Zwar versicherte Facebook, mit möglichst energieeffizienter und neuer Technik zu arbeiten, um die durch Kohle entstehenden CO2-Emissionen auszugleichen, aber die Umweltorganisation ist damit nicht zufrieden und hat vor einem halben Jahr - natürlich - eine Facebook-Gruppe gegründet, um zu fordern, dass der Betreiber des Sozialen Netzwerks mit weltweit 500 Millionen Nutzern ganz auf saubere Energie setzen und der Kohle abschwören soll..

Mittlerweile haben sich innerhalb eines Jahres mehr als ein halbe Million Facebook-Nutzer dem Protest angeschlossen. Greenpeace meint, Facebook könne frei entscheiden, wo es sein Data Center aufbauen und welche Energiequellen es benutzen will.
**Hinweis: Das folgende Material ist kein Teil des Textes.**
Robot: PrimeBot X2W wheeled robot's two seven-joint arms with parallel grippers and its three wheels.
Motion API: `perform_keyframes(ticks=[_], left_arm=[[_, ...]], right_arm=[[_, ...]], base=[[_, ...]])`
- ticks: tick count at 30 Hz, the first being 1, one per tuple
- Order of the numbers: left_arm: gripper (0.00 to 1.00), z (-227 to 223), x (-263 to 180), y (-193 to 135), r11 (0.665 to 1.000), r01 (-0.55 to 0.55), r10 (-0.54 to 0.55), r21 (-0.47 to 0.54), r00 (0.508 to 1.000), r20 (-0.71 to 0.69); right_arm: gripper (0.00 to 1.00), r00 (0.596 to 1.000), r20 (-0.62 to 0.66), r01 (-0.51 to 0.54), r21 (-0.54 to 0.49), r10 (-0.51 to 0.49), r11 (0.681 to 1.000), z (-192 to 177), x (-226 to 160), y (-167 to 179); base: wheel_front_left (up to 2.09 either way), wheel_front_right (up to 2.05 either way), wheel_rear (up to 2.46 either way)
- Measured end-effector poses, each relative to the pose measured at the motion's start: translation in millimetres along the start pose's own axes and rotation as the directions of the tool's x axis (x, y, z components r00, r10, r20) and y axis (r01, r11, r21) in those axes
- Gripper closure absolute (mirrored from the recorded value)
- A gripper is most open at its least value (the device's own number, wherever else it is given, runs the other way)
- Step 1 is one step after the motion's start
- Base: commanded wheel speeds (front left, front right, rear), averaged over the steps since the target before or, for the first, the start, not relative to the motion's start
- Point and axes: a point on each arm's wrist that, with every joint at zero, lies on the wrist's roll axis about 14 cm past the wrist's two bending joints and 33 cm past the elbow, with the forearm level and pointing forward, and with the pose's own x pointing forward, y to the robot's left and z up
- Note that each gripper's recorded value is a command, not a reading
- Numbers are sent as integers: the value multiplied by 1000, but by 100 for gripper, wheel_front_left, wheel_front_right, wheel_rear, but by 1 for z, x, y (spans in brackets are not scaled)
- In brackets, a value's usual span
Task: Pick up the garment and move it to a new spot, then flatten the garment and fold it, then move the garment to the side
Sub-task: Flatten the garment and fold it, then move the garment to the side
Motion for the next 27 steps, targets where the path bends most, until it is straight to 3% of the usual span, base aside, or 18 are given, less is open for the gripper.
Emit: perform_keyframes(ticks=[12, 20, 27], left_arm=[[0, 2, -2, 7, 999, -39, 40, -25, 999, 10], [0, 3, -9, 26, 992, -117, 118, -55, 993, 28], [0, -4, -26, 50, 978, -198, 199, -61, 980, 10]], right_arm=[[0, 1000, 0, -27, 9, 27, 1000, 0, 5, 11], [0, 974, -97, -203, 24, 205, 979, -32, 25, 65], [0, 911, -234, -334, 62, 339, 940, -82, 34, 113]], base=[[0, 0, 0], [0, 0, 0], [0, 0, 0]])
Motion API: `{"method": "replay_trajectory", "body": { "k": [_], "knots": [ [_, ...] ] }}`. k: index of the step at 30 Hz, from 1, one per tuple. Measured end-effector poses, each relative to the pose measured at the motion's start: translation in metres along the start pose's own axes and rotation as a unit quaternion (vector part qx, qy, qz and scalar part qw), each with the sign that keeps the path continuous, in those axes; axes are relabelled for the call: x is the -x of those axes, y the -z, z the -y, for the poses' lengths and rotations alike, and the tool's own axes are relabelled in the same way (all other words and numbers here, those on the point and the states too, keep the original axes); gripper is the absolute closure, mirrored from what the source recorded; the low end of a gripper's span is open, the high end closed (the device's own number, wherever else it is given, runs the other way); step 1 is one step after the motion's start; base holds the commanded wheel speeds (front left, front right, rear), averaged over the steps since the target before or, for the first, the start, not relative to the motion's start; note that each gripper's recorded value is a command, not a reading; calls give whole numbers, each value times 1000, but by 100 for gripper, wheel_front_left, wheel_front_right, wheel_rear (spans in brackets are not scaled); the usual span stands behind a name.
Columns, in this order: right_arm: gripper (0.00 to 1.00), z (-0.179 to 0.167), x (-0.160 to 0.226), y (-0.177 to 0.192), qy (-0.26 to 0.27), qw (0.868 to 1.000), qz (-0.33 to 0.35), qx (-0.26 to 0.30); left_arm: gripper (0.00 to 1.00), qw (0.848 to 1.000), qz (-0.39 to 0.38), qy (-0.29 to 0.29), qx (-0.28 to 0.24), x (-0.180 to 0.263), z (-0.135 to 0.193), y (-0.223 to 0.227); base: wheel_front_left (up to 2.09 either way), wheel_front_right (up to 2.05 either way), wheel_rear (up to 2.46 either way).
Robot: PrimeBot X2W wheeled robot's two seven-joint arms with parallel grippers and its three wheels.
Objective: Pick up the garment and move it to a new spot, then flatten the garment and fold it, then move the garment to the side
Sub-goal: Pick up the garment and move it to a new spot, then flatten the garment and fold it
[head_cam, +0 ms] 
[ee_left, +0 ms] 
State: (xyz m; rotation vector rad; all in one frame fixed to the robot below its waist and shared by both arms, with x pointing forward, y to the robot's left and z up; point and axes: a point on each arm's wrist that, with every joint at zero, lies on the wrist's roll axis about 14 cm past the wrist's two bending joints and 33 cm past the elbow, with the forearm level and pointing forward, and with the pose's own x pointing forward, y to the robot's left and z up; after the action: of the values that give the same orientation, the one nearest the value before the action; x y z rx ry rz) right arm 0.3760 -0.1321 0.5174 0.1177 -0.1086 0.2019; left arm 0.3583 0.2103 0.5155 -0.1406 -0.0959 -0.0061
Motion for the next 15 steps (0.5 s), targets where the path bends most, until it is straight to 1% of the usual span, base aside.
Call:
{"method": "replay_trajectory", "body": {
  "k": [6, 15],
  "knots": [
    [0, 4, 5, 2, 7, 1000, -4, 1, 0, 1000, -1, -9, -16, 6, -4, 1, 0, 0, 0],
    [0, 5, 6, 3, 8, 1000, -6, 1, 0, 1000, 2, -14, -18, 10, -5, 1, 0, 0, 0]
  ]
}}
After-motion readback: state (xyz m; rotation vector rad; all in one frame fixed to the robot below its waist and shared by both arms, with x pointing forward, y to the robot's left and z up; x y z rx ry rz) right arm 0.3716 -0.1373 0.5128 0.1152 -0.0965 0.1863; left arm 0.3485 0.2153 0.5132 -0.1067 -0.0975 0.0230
Jetzt sei die Möglichkeit, auf Kohle zu verzichten und dem Rest der IT-Branche damit als Vorbild zu dienen, um die "brown cloud" zu einer "green cloud" zu machen.

Die Organisation hat an Facebook-Gründer Marc Zuckerberg einen offenen Brief geschickt und darauf hingewiesen, dass der Trend zum Cloud Computing den Energiebedarf enorm ansteigen ließe und es daher wichtig sei, erneuerbare Energien zu verwenden, um die Klimaerwärmung nicht zu verstärken. Facebook stehe hier in Verantwortung, zumal das Data Center doppelt so groß werden soll wie ursprünglich geplant. Während Facebook auf die schmutzige Kohle setze, habe Google gerade vorbildlich einen langfristigen Vertrag mit einem Windkraftanbieter abgeschlossen. Auch Facebook solle umgehend Pläne zum Ausstieg aus der Kohle und zum Umstieg auf erneuerbare Energien fassen und diese veröffentlichen, so Greenpeace, um deutlich zu machen, dass das Soziale Netzwerk die Initiative ergriffen und sich in einen "Klimaführer" verwandelt habe.

Greenpeace ist allerdings auch selbst mit seinen Internetaktivitäten noch nicht wirklich "grün". Die Haupt-Website von Greenpeace wird in Amsterdam bei einem Datenzentrum gehostet, das seine CO2-Emissionen über REC-Zertifikate (Renewable Energy Certificate) ausgleicht. 30 Server in Washington D.C. sollen mit Strom aus Windenergie betrieben werden. Andere Server befinden sich in Nordvirginia, wo vorwiegend Strom aus Kohle und Atomenergie verwendet wird. Greenpeace will das zwar ändern, legt allerdings bei Facebook und anderen Unternehmen höhere Maßstäbe an als bei sich selbst. Da diese aber sehr viel mehr Energie verbrauchen, stünden sie auch in größerer Verantwortung, meint man bei der Umweltorganisation, damit Cloud Computing in Zukunft möglichst geringe CO2-Emissionen verursacht.